Cyprus Last in EU Race for Pay Transparency — Equality Still Out of Reach

Cyprus Last in EU Race for Pay Transparency — Equality Still Out of Reach

Despite EU deadlines, Cyprus lags behind as trade unions warn of deep-rooted gender pay inequities.

Cyprus is at the bottom of the EU ranking when it comes to pay transparency — a crucial reform expected to strengthen the principle of equal pay for equal work and help close the persistent gender pay gap.

Although a draft legal framework has already been prepared and should have been submitted to social partners for consultation, the process appears to have stalled, despite the relevant EU directive and its established timeline. EU member states are required to implement the directive by 7 June 2026.

According to Eurostat, women in the EU earn on average 12% less per hour than men.

“This is only part of the problem,” says Panikos Argyridis, General Secretary of the SEK trade union, speaking to Brief.

He explains that for millions of workers, knowing the salary range before applying for a job is essential. “In many cases,” Argyridis notes, “during the negotiation process between a job applicant and an employer, the candidate may not be aware of the salary range of the position — and may avoid asking, fearing it could harm their hiring prospects.”

According to Europe’s trade union movement, implementing the EU Pay Transparency Directive could help dismantle the culture of secrecy surrounding wages, creating fairer conditions for younger and newly hired employees.

Data from the European Trade Union Confederation (ETUC) show that progress across the EU has been slow — raising concerns that several countries may fail to meet next year’s deadline.

Countries’ Progress on Implementation

As of September 2025, the Addleshaw Goddard implementation tracker shows that 10 of the 27 EU member states had not yet taken any steps to implement the directive. These include Austria, Bulgaria, Croatia, Denmark, Greece, Hungary, Italy, Latvia, Luxembourg, Portugal, and Slovenia.
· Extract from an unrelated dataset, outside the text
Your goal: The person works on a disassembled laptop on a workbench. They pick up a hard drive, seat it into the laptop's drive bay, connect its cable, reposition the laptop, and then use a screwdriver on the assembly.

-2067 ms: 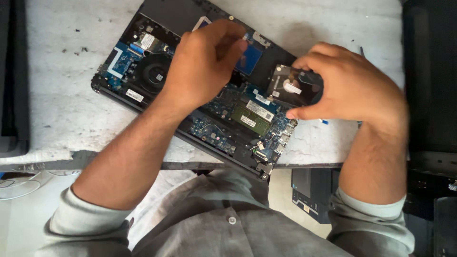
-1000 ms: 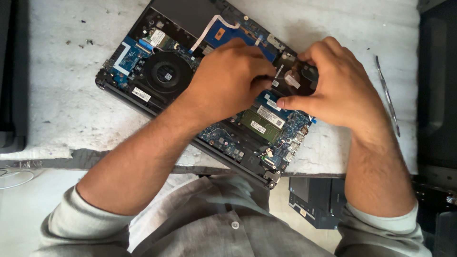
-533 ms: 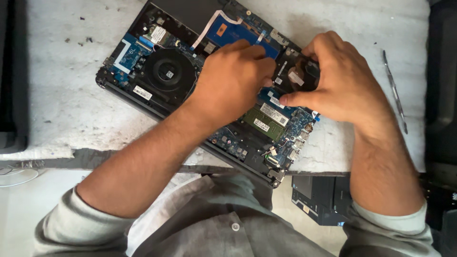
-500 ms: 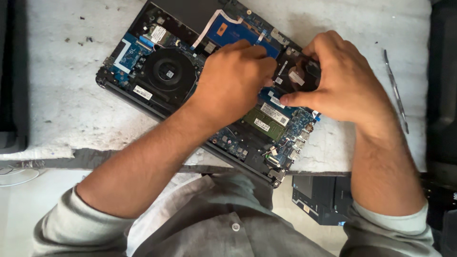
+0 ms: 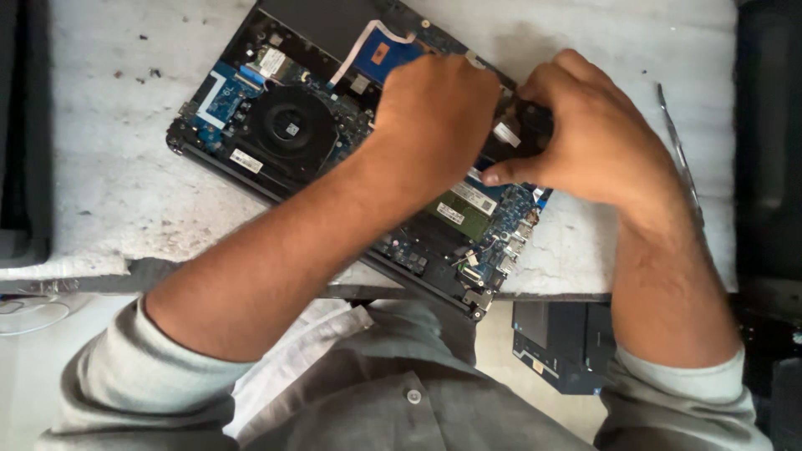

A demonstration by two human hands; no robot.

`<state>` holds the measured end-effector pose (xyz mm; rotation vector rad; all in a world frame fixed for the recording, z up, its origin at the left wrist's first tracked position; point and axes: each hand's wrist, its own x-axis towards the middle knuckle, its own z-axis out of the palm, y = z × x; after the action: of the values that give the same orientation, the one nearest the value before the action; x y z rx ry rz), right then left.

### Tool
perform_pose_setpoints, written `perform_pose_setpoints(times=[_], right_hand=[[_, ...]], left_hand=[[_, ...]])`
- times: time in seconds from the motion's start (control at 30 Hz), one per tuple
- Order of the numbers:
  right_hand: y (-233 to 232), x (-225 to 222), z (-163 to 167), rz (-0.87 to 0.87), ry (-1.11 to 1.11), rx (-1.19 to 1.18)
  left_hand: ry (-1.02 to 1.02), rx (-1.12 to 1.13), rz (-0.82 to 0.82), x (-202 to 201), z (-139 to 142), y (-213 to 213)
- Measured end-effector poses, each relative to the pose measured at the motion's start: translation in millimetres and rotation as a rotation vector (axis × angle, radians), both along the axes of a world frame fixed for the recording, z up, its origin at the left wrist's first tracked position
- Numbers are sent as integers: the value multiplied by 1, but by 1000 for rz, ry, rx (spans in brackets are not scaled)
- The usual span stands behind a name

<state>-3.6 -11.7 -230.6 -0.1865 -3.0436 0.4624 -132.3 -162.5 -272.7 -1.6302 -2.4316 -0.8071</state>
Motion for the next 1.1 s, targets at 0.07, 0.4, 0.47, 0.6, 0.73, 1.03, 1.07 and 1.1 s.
perform_pose_setpoints(times=[0.07,0.4,0.47,0.6,0.73,1.03,1.07,1.1], right_hand=[[7,5,7,26,-16,-72],[22,16,10,1,-96,-60],[24,17,8,27,-85,-36],[35,20,11,132,-112,14],[50,25,16,119,-97,-190],[67,27,6,10,-126,-319],[68,27,2,-7,-120,-339],[69,27,-1,-24,-117,-358]], left_hand=[[30,3,-35,-1,-2,-4],[89,69,-88,-4,-3,-5],[104,15,-82,-3,-1,-3],[101,-176,-89,1,0,3],[63,42,-198,-3,0,2],[127,-197,-449,2,11,46],[121,-200,-463,1,11,48],[114,-201,-478,0,12,50]])
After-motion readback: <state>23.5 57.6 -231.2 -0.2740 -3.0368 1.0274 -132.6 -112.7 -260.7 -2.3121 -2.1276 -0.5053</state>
In 8 countries, including Cyprus, Czechia, Estonia, Finland, France, Romania, Slovakia, and Spain, draft legislation is currently being prepared. This suggests that technical committees or working groups have been formed, proposals are in place, and consultations are underway.

Draft laws have already been published in Ireland, Lithuania, the Netherlands, and Sweden, while Belgium, Malta, and Poland are in the process of partial implementation. Germany is also preparing to update its legislation in line with the directive.

According to Argyridis, EU countries appear to be taking different approaches to applying the directive. “Some countries are adapting and amending existing laws, while others are creating entirely new legislation closely aligned with the directive — particularly where no comparable legal framework exists,” he explained.

Pay Transparency Rules and Company Obligations

Under the directive, employees and their representatives will have the right to request clear and detailed information on individual pay levels, as well as average pay levels by gender for employees performing the same or equivalent work.

They will also be entitled to information on the criteria used to determine pay and salary progression, which must be objective and gender-neutral.

Companies with more than 250 employees will be required to submit annual reports on gender pay gaps to the national authority.
Companies with 100 to 250 employees must report every three years.

If an unjustified pay gap exceeding 5% is identified, companies must conduct a joint pay assessment in collaboration with employee representatives. The directive also prohibits pay secrecy, meaning workers are free to discuss or inquire about salaries within or across job categories.

Across Europe, employer associations have mounted significant pressure to water down the directive, seeking to exempt large numbers of businesses from binding obligations.

The ETUC has repeatedly condemned such lobbying efforts, demanding assurances from the EU that women will not bear the cost of employer-driven backtracking.

If businesses employing 100 to 250 workers were to be exempted, as proposed by BusinessEurope, more than 10 million female workers across the EU would be excluded from the directive’s benefits. According to ETUC, this would result in annual losses of at least €4.8 billion in wages for women.

The ETUC has announced that it is ready to conditionally endorse the EU Roadmap for Women’s Rights, provided its principles are effectively implemented.

Despina Isaia, Head of the Women Workers Department at SEK, stressed that full and unconditional application of the pay transparency directive is one of the main conditions trade unions have set. She noted that the legislation will serve as a vital tool for closing the gender pay gap within companies across Europe.